The prevailing opinion of the war, and Korea itself, began to change significantly following the 1988 Olympics in South Korea, considered highly successful largely due to having the most participating countries of any previous Olympics. The two previous Summer Olympics in Moscow (1980) and Los Angeles (1984) were both boycotted by several countries in response to Jimmy Carter’s ultimatum to the Soviets over their invasion of Afghanistan and subsequent retribution for the boycott of the previous Games. 1988 was not only a turning point in ROK history, but also in the way Korea was perceived internationally and how Americans began to perceive the Korean War. 

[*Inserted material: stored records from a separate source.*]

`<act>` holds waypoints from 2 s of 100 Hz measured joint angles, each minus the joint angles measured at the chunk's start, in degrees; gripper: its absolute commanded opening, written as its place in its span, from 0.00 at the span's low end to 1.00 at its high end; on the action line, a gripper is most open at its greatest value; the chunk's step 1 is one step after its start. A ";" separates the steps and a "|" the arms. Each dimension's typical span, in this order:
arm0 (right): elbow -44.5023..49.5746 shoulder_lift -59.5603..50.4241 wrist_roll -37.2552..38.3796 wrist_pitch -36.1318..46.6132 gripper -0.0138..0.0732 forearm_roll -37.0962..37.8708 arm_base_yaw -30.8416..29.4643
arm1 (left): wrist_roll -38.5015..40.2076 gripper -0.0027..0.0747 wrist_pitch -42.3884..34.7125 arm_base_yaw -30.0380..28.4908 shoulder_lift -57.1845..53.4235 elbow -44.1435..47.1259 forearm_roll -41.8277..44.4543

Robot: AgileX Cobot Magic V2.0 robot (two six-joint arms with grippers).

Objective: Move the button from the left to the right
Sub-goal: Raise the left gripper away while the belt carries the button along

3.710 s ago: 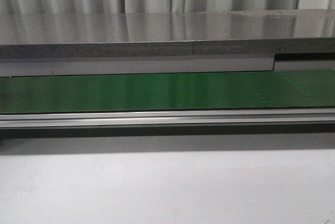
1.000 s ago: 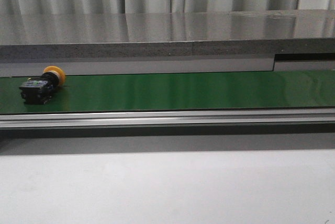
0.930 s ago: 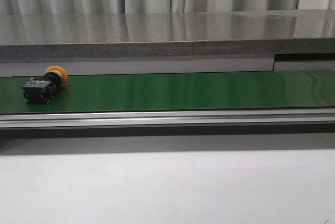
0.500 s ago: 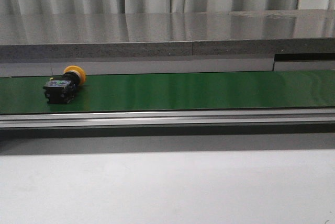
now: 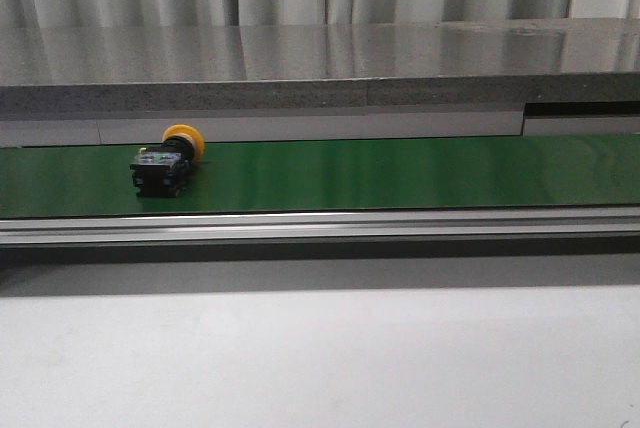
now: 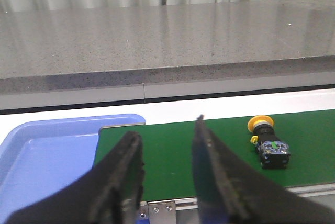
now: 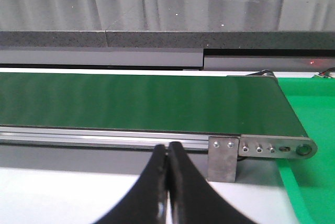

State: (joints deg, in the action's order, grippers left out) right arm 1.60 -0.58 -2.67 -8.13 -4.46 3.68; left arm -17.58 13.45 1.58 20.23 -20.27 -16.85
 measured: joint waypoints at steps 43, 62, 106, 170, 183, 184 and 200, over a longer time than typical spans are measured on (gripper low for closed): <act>0.00 0.00 0.00 1.88 0.08 0.00 0.00 | 0.00 0.01 0.00 0.00 0.00 0.00 0.00; 0.00 0.00 0.00 3.53 0.08 0.00 0.00 | 0.00 0.01 0.00 0.00 0.00 0.00 0.00; -7.53 2.49 0.00 -2.94 0.08 0.00 0.00 | 0.00 0.01 -0.02 0.00 0.00 0.00 0.00; -38.00 39.58 0.00 -30.47 0.08 -4.28 0.00 | 0.00 0.01 -0.11 0.00 0.00 0.00 0.00; -41.00 44.17 0.00 -30.82 0.08 -4.37 0.00 | 0.00 0.01 -0.11 0.00 0.00 0.00 0.00; -41.18 44.54 0.00 -30.81 0.08 -4.37 0.00 | 0.00 0.01 -0.11 0.00 0.00 0.00 0.00; -41.63 47.12 0.00 -28.98 0.08 -4.37 0.00 | 0.00 0.01 -0.11 0.00 0.00 0.00 0.00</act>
State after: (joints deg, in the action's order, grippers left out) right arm -40.02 46.54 -2.67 -37.12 -8.83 3.68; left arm -17.58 13.33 1.58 20.23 -20.27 -16.85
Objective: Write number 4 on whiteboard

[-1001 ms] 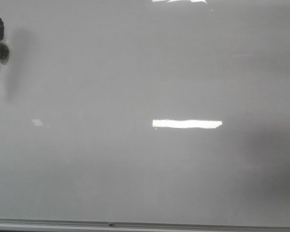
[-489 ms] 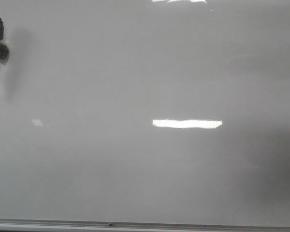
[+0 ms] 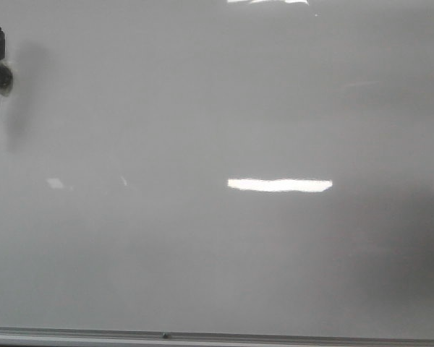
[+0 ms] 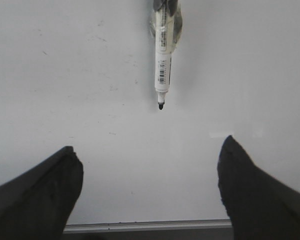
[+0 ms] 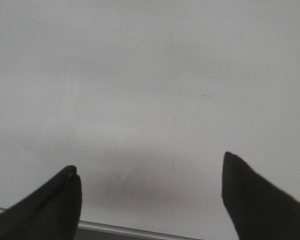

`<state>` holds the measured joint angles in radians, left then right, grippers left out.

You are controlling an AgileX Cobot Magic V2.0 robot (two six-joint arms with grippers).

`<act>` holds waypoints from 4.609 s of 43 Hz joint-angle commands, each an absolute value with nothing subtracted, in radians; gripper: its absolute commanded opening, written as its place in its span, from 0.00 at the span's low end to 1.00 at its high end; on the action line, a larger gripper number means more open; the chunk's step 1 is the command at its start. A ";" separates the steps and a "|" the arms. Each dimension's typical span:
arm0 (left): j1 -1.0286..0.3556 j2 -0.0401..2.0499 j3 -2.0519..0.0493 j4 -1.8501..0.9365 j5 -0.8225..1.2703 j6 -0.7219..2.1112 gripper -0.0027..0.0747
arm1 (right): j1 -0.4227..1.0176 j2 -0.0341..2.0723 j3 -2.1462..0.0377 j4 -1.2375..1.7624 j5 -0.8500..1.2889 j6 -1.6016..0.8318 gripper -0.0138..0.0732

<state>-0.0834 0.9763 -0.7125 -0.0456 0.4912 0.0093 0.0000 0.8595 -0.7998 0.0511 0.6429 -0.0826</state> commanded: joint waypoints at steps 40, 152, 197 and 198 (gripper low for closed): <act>-0.144 1.437 -0.838 -0.082 0.009 0.012 0.54 | -0.001 0.857 -0.833 0.051 0.587 -0.093 0.84; -0.894 1.367 -1.234 -0.089 0.996 0.591 0.09 | 0.482 1.065 -1.006 0.554 0.945 -0.943 0.84; -0.894 1.367 -1.234 -0.099 0.959 0.626 0.20 | 0.597 1.246 -1.159 0.621 0.934 -1.031 0.15; -0.894 1.367 -1.234 -0.101 0.957 0.626 0.24 | 0.597 1.246 -1.159 0.621 0.934 -1.031 0.14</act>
<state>-0.8886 1.3961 -1.2019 -0.0816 1.0275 0.6355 0.5968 1.2667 -1.1255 0.5796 0.9491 -1.0227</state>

Following the Olympics, more US memorials for veterans of the Korean War were constructed, of which there is now at least one in every state, including the biggest in Washington DC largely funded by Hyundai Corporation, as well as the construction of the Korean War Museum in Yongsan, South Korea.
“When the US was able to finally see through the Olympics how South Korea had economically thrived and developed into a successful country, the war turned into a victory in the minds of the US and many of the other Western countries who participated. South Korea also began seeing it as a victory after their rise as an economic power was recognized globally. The Chinese started to view the war as having successfully rescued a fellow communist state, while North Korea officially views the war as an absolute victory for the Kim regime. The fact that there are no longer any losers in the war may provide the basis for a peaceful settlement in the future,” speculated Devine.
The question that received the most attention after the presentation was as to whether or not President Trump could decide to attack North Korea independently, just as Truman did in the Korean War. Prof Devine responded that it was completely possible and quoted the “War Powers Act”, a law that gives the President of the United States the power to send troops and make military decisions unilaterally, but then requires him to go back to Congress within a set amount of time to receive permission for an extended war effort. 
Over 50 attendees participated in the event, indicative of broad interest in the content.